Fifty years after her death, performer Judy Garland is still revered. Starring as Dorothy in ‘The Wizard of Oz’ and other films such as ‘A Star is Born’, her talents remain dazzling. Her remarkable singing prowess and natural charisma made her a legion of fans. Her life was filled with triumph, tragedy and tears – perfect Hollywood fodder. A biopic is a given with ‘Judy’ touching all the expected bases with glittering aplomb.

Arriving in London for a series of concerts in 1969, singer and actress Judy Garland (Renee Zellweger) should be in her prime. Unfortunately years of substance abuse, addiction and failed marriages have taken their toll. Reflecting over her life before the first show, Judy explores how she came this far as the twilight of her career nears its end.

‘Judy’ is the type of movie that would write itself as it has all the ingredients for a classic melodrama. It has this in spades with ‘Judy’ based on a celebrated Broadway play. Rupert Goold’s skillful direction ensures we get underneath her public persona to see how she came to be so damaged. Her relationships and other personal dramas are effectively highlighted without taking away from Garland’s incredible talents.

Incredible also is Zellweger’s performance. She conveys Judy’s worn out visage extremely well and gives her best performance to date. You truly believe you are seeing the legend on stage giving every ounce of energy to her audience. The rest of the cast and period setting are all top notch with the songs still packing emotion.

Fans of Garland’s work should be pleased with ‘Judy’. A consistently arresting drama that stays with you, it adds gravitas to Garland’s mystique. It’s easy seeing why her legendary status remains with her impact still being felt generations later.

Rating out of 10: 8


There have been several films based around Beatles tunes. Initial ones featuring the ‘Fab Four’ remain classics with others falling by the wayside. The most notorious example was the 1978 ‘Sgt Pepper’s’ film featuring the Bee Gees jumping on trampolines. Sadly no physical gymnastics are present in ‘Yesterday’, which would have made it infinitely more watchable. Directed by the usually talented Danny Boyle and written by Richard Curtis, ‘Yesterday’ is a saccharine-filled ode to the 60’s chart-topping mop-toppers.

Struggling singer-songwriter Jack (Himesh Patel) is desperate to hit the big time. One of his few supporters is best friend Ellie (Lily James). When Jack is injured during a mysterious blackout, his fortune is about to turn. Waking up to a world where no one remembers the Beatles, Jack performs their songs to global fame. All this comes at a cost to his friendship with Ellie with Jack wondering if success is worth losing her forever.

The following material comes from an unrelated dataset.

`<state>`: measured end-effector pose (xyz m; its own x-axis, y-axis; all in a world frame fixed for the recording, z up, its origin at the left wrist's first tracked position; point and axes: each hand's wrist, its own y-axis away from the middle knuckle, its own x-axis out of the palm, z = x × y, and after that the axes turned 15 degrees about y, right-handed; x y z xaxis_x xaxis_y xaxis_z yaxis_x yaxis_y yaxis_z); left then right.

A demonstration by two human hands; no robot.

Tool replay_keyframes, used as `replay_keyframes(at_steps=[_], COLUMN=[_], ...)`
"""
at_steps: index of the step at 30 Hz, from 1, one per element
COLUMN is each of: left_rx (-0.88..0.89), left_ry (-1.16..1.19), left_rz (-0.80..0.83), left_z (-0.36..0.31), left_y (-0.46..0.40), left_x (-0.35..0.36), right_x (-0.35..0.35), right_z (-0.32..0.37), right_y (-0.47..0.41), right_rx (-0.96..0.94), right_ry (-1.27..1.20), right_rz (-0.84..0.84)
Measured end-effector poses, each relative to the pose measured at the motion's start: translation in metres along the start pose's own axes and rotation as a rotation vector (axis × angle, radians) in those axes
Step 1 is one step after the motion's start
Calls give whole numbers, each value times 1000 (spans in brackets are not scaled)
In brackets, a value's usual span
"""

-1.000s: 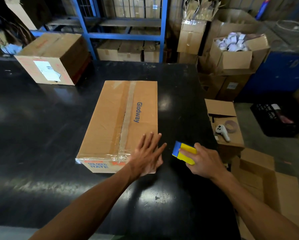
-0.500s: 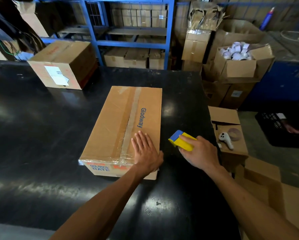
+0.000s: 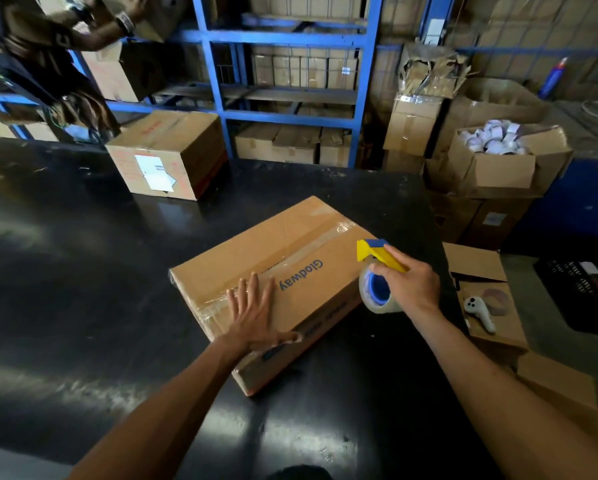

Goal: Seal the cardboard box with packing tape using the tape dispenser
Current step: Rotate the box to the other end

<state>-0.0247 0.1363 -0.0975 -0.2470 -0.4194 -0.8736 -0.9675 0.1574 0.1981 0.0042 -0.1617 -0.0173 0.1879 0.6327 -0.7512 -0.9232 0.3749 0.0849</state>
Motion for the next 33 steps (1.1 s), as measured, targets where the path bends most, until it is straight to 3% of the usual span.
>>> replay_keyframes(at_steps=[5,11,14,16,20,25,33], left_rx=[23,214,207,180,119,256,563], left_ry=[-47,-239,-354,-312,4,-261,-674], left_rz=[141,387,542,536,320,461,687], left_z=[-2,84,118,117,65,31,46], left_y=[-7,-16,-22,-22,-31,-42,-110], left_x=[-6,-76,-117,-123,-88,-44,-113], right_x=[11,32,38,41,45,36,14], right_z=[24,50,61,67,74,69,47], right_y=[4,15,20,25,34,43,54], right_rx=[58,131,149,161,191,231,310], right_ry=[-53,-183,-215,-228,-258,-280,-325], right_rz=[31,-6,-22,-37,-56,-86,-85])
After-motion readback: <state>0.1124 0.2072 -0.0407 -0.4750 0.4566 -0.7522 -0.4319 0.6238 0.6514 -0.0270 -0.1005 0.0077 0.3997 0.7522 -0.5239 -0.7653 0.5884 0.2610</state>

‘Yesterday’ is like a sugar coated episode of ‘The Twilight Zone’ extended to nearly two hours. Despite having written ‘Blackadder’ among other TV series, British writer Richard Curtis seems content to churn out sentimental feel-good fluff like ‘Yesterday’. Whilst the premise is amusing, it’s stretched too far with the romance between Jack and Ellie feeling forced. There’s no chemistry between the leads although both performers do a fine job generally. Since this doesn’t work, the film’s main focus swiftly falls by the wayside.

Danny Boyle directing talents are wasted on ‘Yesterday’. His flair for bringing energy and pace to stories is missing with each scene shot like any old ordinary TV sit-com. As expected the Beatles tunes stand out and aren’t washed out by the bland script. It may prompt viewers to seek out their work although they aren’t supported by a strong story.

‘Yesterday’ is the type of movie you’d expect from someone who wrote ‘Love Actually’ and ‘The Boat that Rocked’. Safe, insipid and uninspiring, the creaky plot lethargically wheezes its way to a predictable finale. Beatles completists will probably see it with future films featuring their songs as certain as the enduring devotion of their fans.